Above: the label says this is a hat worn by Pier Giorgio in a photo of him on a bus in Berlin.
One of the official visitors to Sydney for Catholic World Youth Day is Blessed Pier Giorgio Frassati of Torino in Italy. Not that he is seeing very much, and jetlag wasn't a problem; he has been dead since 1925.
This is the first time he has been taken to a World Youth Day. I am not sure exactly why he has made the journey to Sydney, but I suppose it is because he was a young and fervently enthusiastic Catholic, chosen as a role model for young Catholics today? One website devoted to him describes him as the saint for the youth of the third millennium.
Frassati died of polio in 1925 at the age of 24. His father Alfredo was the founder editor of the main Turin daily newspaper, La Stampa, and later an ambassador and senator.
Pier Giorgio was an engineering student who, despite his privileged background, championed and aided the underprivileged. He was a fervent, joyous Catholic, handsome and athletic, who was a keen mountaineer, seeing the sport as an embodiment of his aspiration to higher things.
In 1990 he was beatified by Pope John Paul II. Beatification is the stage before sainthood (a second miracle is required for sainthood; there is an Australian nun, Mary MacKillop who has been beatified and claims of her second miracle are being assessed by the people at the Vatican who do these things. )
Pier Giorgio's body was exhumed at the time of beatification, and his coffin opened. His relatives say his body was intact. The coffin has remained closed in Sydney.
"The day of my death will be the finest day of my life." - Pier Giorgio
To my mind, if you're going to trot a dead'un half way round the world and worship at his coffin, then do it properly.
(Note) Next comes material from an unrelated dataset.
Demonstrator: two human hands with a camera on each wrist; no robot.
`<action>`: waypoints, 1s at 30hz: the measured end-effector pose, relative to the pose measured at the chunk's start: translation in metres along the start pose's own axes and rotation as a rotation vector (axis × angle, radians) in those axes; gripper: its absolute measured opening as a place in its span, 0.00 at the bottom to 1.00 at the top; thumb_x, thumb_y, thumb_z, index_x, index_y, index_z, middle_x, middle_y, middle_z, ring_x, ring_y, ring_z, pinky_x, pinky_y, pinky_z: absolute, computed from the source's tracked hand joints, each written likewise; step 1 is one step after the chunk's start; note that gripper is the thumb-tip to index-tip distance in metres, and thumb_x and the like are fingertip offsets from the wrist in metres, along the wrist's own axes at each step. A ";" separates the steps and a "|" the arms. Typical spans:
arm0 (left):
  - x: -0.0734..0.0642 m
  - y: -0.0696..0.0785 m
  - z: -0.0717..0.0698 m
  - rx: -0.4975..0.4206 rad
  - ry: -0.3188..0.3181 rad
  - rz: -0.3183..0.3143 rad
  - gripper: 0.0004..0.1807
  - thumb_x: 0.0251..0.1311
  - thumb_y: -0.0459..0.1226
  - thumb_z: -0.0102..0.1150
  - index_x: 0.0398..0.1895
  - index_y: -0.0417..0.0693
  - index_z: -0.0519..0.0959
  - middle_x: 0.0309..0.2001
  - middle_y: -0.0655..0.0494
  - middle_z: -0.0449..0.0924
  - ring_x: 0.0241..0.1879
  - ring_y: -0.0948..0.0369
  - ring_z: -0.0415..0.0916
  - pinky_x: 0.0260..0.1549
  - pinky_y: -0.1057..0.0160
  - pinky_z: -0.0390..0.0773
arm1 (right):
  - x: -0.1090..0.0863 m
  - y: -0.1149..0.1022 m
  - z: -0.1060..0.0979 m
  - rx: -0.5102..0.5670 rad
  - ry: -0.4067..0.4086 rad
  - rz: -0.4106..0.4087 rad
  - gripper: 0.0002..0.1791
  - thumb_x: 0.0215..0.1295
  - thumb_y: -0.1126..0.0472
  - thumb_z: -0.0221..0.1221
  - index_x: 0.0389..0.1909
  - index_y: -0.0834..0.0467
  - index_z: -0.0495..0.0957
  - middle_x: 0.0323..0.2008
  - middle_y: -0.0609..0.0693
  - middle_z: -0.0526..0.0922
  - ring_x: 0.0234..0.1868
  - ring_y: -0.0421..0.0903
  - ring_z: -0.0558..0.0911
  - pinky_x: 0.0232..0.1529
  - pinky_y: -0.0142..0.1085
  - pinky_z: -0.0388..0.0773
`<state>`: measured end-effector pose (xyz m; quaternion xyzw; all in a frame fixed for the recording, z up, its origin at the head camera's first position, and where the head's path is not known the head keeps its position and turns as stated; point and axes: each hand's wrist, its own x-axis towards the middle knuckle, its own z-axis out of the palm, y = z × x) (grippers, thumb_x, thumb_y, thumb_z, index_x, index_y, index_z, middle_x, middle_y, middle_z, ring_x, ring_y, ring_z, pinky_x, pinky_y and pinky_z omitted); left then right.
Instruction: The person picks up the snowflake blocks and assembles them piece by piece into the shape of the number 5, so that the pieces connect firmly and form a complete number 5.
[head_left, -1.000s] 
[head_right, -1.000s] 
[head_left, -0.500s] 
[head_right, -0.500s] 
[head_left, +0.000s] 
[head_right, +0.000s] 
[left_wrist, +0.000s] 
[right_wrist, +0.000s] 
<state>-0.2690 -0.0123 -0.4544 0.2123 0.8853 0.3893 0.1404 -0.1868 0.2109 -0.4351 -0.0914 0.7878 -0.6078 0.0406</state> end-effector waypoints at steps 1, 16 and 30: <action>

Here's Santa Zita in Lucca - she's 736 years dead, and looking pretty good.
This newspaper article says: "He was propelled on his fast track to sainthood by a vigorous campaign by his sister, Luciana, who wrote several books about him before her death last year (2007) at the age of 105.
Pier Giorgio was recognised as Blessed by Pope John Paul II in 1990. He had been the same kind of strapping, mountaineering, fervent Catholic as John Paul.
And it was no harm to his cause that Luciana had married a Polish diplomat and, during World War II, made risky journeys to Poland to help the anti-Nazi resistance."